# [DATASET CONTENT]
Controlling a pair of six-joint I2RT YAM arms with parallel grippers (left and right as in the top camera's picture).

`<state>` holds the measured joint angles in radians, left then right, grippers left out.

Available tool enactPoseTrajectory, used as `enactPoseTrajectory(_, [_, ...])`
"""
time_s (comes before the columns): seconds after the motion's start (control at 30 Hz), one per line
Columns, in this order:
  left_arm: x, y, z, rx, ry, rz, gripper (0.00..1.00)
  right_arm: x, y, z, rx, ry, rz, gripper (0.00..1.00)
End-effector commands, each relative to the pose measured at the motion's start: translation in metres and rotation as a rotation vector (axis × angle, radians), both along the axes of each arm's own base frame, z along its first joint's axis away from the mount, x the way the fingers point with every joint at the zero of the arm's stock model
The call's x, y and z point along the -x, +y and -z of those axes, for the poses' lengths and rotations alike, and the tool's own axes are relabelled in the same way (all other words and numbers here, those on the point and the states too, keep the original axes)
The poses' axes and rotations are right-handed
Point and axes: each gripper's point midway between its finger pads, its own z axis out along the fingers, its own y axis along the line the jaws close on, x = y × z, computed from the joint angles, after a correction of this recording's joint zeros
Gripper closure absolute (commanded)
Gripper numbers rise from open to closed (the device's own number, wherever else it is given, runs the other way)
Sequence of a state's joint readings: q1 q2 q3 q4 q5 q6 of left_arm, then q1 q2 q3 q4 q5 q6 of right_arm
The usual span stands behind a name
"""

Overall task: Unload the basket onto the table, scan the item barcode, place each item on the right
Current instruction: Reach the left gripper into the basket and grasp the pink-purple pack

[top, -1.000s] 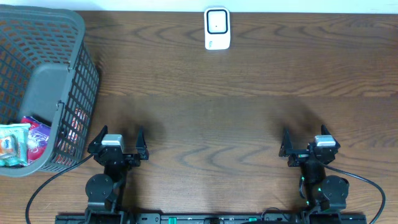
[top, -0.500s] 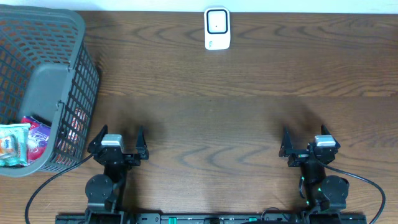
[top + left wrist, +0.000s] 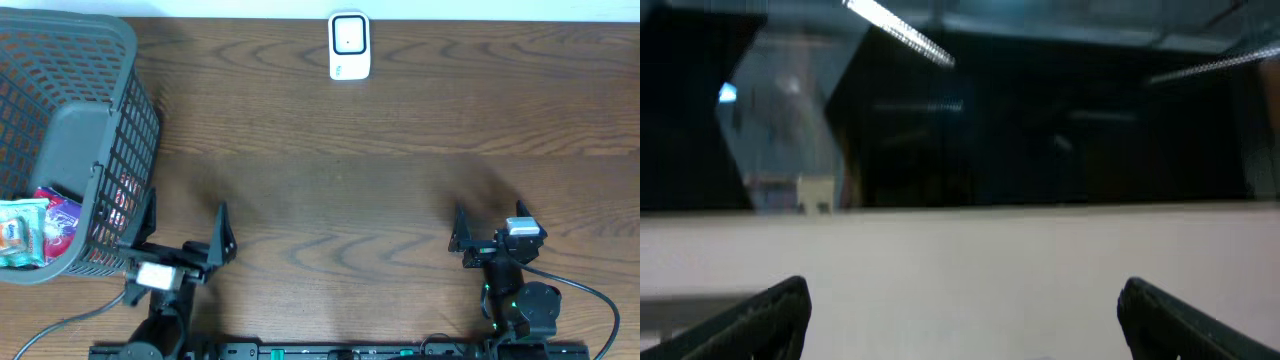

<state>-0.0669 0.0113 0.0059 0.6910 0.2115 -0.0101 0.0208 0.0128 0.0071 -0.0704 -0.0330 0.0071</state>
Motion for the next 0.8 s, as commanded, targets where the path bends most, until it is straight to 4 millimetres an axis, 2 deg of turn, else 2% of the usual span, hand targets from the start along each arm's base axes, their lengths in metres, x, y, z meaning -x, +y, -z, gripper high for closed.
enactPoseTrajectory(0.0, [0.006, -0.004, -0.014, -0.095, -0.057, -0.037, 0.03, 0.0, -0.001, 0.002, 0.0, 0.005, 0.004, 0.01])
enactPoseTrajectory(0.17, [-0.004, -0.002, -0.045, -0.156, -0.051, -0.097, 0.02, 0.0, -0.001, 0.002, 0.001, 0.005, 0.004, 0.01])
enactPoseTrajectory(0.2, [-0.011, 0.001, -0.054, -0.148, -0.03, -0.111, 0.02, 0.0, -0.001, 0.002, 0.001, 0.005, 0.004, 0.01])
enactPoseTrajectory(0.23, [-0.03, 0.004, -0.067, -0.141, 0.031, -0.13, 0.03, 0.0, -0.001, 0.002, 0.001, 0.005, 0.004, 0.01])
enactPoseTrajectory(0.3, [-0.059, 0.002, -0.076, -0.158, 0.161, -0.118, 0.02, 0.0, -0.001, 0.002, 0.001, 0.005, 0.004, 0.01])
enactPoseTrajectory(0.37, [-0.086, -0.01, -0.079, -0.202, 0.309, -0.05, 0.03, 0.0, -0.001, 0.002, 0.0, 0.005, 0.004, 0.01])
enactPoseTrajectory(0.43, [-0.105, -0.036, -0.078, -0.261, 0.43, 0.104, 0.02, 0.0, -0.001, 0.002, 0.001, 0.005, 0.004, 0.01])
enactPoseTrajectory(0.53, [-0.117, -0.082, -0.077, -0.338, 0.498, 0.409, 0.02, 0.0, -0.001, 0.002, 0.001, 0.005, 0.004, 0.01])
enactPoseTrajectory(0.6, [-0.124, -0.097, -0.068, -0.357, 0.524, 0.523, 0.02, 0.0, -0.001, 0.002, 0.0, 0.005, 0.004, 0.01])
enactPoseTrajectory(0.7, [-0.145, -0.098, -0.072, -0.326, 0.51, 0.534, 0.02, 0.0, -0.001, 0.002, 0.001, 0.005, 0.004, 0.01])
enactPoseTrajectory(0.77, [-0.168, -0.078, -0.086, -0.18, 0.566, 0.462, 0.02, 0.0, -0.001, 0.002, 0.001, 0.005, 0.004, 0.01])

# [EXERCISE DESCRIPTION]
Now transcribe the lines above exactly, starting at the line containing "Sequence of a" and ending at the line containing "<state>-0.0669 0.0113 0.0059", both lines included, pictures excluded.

# [SOLUTION TO THE PROBLEM]
Sequence of a state's joint readings: q1 q2 q3 q4 q5 q6 of left_arm, then q1 q2 q3 q4 q5 q6 of right_arm
The usual span stands behind a name
"""

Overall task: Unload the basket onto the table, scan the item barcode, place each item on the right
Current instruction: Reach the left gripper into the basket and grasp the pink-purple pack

[top, -1.000s] 
[top, -0.500s] 
[top + left wrist, +0.000s] 

<state>-0.0669 0.0113 0.0059 0.6910 0.2115 -0.0101 0.0208 0.0128 0.0071 -0.0704 -0.0330 0.0071</state>

The answer has been written out in full.